American Flyers Airline Flight 280/D was a flight operated on a U.S. Military Air Command contract from Monterey Regional Airport in California to Columbus Airport in Georgia, via Ardmore Municipal Airport, Oklahoma. On April 22, 1966, while approaching Runway 8 at Ardmore, the aircraft overshot the runway and crashed into a hill, bursting into flames. Eighty-three of the 98 passengers and crew on board died as a result of the accident.

Aircraft
The aircraft was a Lockheed L-188 Electra four-engined turboprop airline registered as N183H.  It had first flown in January 1961 and was bought by American Flyers Airline in January 1963. It is the same plane that carried the Beatles from city to city in 1964 during their second tour of the U.S.

Investigation
The U.S. Civil Aeronautics Board (CAB) investigated the accident.

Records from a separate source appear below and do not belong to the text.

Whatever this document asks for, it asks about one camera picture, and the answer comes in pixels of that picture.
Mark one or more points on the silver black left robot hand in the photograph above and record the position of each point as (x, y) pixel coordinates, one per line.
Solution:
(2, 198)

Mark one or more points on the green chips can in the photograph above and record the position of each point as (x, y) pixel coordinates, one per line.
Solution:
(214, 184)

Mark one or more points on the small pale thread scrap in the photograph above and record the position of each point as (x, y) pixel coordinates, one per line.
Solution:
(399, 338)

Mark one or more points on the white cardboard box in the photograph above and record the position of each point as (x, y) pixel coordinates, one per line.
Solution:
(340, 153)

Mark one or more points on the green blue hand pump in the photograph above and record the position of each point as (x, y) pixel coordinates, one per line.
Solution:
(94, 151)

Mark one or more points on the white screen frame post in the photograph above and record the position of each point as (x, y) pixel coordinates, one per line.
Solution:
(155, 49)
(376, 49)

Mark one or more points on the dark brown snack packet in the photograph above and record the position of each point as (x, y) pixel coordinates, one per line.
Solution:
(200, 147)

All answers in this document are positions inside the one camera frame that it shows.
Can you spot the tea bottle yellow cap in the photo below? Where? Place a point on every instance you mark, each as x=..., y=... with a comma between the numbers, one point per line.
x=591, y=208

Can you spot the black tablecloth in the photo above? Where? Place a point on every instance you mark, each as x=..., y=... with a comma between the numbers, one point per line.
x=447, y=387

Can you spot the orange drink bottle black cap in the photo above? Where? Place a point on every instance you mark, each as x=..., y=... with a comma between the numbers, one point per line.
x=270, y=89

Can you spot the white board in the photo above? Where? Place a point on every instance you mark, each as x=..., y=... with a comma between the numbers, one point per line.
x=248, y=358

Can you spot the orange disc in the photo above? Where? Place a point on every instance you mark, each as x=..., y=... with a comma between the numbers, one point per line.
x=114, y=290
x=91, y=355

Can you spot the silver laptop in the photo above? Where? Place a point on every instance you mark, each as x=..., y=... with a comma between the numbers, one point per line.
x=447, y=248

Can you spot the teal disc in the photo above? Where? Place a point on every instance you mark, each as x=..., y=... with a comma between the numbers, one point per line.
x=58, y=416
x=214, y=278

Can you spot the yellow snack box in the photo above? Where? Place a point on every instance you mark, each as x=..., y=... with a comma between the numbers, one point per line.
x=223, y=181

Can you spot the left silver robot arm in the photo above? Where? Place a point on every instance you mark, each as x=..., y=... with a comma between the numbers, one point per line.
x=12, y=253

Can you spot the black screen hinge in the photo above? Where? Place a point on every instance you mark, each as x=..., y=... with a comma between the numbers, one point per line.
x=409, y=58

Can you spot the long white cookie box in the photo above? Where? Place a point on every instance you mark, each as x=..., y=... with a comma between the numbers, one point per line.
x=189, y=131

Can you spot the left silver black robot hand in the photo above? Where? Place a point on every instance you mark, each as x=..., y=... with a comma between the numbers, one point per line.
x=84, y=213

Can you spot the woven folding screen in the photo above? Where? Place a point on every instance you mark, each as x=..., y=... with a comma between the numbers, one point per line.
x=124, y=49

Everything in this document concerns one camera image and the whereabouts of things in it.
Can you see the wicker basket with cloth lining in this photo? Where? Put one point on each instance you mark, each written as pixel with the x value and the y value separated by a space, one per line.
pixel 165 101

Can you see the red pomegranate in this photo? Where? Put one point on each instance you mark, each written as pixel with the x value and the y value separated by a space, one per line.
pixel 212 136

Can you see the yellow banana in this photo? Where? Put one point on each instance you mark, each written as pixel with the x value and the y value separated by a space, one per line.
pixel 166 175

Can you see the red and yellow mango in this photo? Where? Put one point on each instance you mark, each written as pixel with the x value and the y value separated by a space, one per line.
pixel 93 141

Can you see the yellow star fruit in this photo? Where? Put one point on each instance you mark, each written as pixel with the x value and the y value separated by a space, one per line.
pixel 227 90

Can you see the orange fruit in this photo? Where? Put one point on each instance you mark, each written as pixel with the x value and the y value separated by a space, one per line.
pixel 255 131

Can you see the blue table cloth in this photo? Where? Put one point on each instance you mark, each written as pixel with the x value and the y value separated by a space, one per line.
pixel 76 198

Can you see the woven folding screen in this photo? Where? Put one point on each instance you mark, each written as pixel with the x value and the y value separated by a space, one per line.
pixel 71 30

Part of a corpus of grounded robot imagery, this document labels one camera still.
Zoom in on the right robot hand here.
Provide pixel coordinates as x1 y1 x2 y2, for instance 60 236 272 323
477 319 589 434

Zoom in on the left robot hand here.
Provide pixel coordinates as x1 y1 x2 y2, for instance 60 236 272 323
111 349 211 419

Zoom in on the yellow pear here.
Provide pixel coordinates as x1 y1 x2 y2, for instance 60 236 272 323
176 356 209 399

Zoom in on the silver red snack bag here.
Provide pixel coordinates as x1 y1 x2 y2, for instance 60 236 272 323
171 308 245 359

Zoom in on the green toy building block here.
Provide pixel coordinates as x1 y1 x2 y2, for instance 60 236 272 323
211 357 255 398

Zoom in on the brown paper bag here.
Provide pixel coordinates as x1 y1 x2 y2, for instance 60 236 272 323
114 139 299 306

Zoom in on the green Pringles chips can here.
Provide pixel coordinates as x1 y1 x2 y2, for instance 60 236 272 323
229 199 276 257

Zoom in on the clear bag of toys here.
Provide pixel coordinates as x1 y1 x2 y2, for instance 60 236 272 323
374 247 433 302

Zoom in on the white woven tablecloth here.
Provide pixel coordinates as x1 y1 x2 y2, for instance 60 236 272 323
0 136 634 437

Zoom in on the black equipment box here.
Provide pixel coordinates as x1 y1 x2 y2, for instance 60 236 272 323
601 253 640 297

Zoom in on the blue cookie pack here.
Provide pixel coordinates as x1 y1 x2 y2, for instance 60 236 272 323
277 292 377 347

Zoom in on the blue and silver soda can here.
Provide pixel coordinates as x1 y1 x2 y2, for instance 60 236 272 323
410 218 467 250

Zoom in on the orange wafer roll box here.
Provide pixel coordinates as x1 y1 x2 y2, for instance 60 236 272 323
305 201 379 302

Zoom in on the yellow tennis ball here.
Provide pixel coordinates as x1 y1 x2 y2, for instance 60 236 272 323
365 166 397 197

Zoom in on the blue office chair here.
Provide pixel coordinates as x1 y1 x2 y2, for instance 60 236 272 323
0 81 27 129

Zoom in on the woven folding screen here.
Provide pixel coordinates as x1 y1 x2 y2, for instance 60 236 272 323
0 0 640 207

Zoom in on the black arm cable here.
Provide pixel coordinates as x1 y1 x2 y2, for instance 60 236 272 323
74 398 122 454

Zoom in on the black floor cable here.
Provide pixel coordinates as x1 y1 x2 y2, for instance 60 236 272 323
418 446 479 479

Investigators found no evidence of mechanical failure or defect. Some days after the crash, it was learned that the pilot, Reed Pigman, who also happened to be the president of American Flyers, was under care for arteriosclerosis. An autopsy of Pigman determined his cause of death to either be multiple injuries or coronary artery sclerosis.

It was also determined that Reed Pigman had falsified his application for a first-class medical certificate. He had not disclosed that he was diabetic or that he had a history of heart issues dating back almost two decades; either of these would have been disqualifying factors for the certificate.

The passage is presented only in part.